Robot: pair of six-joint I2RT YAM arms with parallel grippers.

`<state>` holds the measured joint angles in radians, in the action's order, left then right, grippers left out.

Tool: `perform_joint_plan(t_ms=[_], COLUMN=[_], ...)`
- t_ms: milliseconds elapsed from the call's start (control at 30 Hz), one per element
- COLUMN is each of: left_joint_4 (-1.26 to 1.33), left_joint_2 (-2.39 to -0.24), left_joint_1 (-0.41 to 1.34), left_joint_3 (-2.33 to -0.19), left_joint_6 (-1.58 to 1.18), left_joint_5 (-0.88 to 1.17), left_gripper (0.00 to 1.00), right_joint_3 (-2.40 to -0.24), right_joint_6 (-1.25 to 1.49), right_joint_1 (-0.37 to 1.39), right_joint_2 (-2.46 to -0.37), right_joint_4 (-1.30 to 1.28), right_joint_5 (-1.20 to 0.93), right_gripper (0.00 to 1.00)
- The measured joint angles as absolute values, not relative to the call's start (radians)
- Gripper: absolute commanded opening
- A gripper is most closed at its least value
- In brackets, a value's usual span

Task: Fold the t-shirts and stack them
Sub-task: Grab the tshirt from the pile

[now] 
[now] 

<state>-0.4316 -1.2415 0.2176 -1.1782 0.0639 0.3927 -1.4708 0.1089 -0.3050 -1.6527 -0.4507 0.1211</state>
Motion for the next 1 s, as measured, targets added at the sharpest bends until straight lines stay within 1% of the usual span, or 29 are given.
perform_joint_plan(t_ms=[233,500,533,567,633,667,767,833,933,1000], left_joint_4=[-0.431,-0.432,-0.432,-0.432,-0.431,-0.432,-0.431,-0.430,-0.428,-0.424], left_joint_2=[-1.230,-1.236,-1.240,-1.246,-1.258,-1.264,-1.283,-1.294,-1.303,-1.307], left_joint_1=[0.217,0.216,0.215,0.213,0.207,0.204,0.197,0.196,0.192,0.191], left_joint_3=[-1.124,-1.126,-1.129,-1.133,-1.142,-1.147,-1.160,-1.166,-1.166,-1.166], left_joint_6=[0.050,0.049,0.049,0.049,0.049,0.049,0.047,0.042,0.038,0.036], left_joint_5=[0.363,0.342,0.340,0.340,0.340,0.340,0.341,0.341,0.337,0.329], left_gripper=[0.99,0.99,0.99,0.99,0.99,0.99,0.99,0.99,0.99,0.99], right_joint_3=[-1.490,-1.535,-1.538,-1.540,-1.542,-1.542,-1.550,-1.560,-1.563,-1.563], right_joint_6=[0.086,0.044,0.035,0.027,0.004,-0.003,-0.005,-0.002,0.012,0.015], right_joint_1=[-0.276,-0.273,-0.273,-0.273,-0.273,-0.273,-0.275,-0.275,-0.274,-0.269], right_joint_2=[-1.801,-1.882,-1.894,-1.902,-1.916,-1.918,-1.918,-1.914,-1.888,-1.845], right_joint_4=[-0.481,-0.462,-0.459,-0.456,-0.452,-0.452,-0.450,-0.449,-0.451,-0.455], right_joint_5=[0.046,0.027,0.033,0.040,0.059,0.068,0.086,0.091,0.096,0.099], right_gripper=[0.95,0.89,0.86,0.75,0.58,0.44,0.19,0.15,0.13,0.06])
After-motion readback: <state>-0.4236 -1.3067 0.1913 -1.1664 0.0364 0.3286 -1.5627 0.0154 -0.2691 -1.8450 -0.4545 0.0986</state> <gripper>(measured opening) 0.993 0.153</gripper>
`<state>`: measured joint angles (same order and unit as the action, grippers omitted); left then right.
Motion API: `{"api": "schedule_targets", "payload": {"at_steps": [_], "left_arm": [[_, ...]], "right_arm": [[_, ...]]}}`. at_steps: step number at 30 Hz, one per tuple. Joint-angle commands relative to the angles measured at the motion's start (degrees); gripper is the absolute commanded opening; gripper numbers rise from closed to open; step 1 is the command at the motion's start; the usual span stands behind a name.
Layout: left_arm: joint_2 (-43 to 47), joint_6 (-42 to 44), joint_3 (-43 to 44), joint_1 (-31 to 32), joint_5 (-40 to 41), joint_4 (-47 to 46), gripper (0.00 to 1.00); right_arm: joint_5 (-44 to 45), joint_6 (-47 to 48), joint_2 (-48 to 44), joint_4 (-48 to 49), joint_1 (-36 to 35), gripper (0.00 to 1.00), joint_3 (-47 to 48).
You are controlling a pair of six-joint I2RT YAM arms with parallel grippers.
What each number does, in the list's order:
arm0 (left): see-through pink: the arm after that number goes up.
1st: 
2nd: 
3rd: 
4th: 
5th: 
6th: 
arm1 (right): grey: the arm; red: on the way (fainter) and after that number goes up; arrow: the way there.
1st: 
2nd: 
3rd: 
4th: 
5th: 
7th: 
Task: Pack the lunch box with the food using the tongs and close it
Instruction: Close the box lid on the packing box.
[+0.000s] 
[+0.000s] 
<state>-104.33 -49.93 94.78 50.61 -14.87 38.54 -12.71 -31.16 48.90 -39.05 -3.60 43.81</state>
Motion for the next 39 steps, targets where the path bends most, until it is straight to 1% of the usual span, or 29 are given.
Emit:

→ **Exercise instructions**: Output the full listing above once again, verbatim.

→ **Answer to this problem**:
Robot: pair of six-joint I2RT YAM arms with parallel grippers.

`<state>` holds the measured joint angles in radians, in the action's order, left then right, grippers left out.

Tool: `perform_joint_plan(t_ms=[_], COLUMN=[_], ...)`
- t_ms: milliseconds elapsed from the call's start (control at 30 Hz), one per element
- COLUMN is each of: left_joint_4 (-1.26 to 1.33), left_joint_2 (-2.39 to -0.24), left_joint_1 (-0.41 to 1.34), left_joint_3 (-2.33 to -0.19), left_joint_6 (-1.58 to 1.18), left_joint_5 (-0.88 to 1.17), left_gripper (0.00 to 1.00), right_joint_3 (-2.40 to -0.24), right_joint_6 (-1.25 to 1.49), right_joint_1 (-0.37 to 1.39), right_joint_2 (-2.46 to -0.37), right_joint_4 (-1.30 to 1.28), right_joint_5 (-1.20 to 0.93), right_gripper (0.00 to 1.00)
- The measured joint angles as absolute values, not relative to the call's start (radians)
- Gripper: absolute commanded opening
- A gripper is most closed at its least value
- In brackets, a value's usual span

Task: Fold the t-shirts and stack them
Sub-task: Grab the tshirt from the pile

[now] 
[now] 

<state>-0.4316 -1.2415 0.2176 -1.1782 0.0639 0.3927 -1.4708 0.1089 -0.3050 -1.6527 -0.4507 0.1211</state>
Motion for the next 1 s, as measured, targets added at the sharpest bends until straight lines stay within 1% of the usual span, or 29 are given.
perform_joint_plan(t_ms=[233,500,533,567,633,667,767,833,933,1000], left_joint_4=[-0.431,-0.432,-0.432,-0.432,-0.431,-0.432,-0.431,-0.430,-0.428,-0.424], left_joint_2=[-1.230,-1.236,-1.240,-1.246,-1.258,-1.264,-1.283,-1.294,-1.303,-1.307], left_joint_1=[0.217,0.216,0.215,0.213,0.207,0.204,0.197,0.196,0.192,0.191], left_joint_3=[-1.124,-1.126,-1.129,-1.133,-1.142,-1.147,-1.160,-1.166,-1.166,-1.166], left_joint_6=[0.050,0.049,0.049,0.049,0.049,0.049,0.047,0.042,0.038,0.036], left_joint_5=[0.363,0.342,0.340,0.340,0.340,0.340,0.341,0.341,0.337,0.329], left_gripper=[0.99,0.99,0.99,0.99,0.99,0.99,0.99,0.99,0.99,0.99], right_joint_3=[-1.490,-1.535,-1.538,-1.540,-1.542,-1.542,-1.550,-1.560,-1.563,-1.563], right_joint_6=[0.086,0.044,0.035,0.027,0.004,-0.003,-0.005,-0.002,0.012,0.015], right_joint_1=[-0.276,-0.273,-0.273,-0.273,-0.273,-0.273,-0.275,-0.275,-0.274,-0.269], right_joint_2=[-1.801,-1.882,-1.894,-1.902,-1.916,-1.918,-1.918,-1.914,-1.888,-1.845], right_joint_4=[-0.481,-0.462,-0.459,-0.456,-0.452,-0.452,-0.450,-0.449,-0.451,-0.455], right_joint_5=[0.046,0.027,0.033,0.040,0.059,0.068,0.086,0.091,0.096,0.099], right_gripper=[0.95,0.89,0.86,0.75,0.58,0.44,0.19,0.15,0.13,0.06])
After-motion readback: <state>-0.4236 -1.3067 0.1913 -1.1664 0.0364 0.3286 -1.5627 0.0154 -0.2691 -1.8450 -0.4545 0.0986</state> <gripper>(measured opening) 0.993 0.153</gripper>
`<state>`: measured joint angles (same order and unit as the action, grippers omitted); left then right.
Motion API: `{"api": "schedule_targets", "payload": {"at_steps": [_], "left_arm": [[_, ...]], "right_arm": [[_, ...]]}}`. at_steps: step number at 30 Hz, one per tuple. Joint-angle commands relative to the angles measured at the motion's start (degrees); gripper is the absolute commanded opening; gripper numbers rise from closed to open; step 1 is the command at the motion's start; the usual span stands behind a name.
Layout: left_arm: joint_2 (-43 to 47), joint_6 (-42 to 44), joint_3 (-43 to 44), joint_1 (-31 to 32), joint_5 (-40 to 41), joint_4 (-47 to 46), gripper (0.00 to 1.00); right_arm: joint_5 (-44 to 45), joint_6 (-47 to 48), joint_2 (-48 to 44), joint_4 (-48 to 49), joint_1 (-36 to 35), gripper (0.00 to 1.00), joint_3 (-47 to 48).
You are controlling a pair of six-joint I2RT YAM arms with parallel grippers.
What each number does, in the list's order:
arm0 (left): see-through pink: the arm after that number goes up.
1st: 
2nd: 
3rd: 
4th: 
5th: 
6th: 
arm1 (right): grey: the arm; red: on the way (fainter) and after that number goes up; arrow: the way there.
1st: 
2nd: 
3rd: 
4th: 
5th: 
7th: 
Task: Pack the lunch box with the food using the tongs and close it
Instruction: Close the box lid on the packing box.
[+0.000s] 
[+0.000s] 
<state>-104.33 -49.93 94.78 50.61 -14.87 38.54 -12.71 -31.16 48.90 -39.05 -3.60 43.81</state>
Motion for the next 39 steps, targets where the path bends most, until it is straight to 1% of the usual span, or 29 are given.
Emit:

Nothing remains to be added to the output.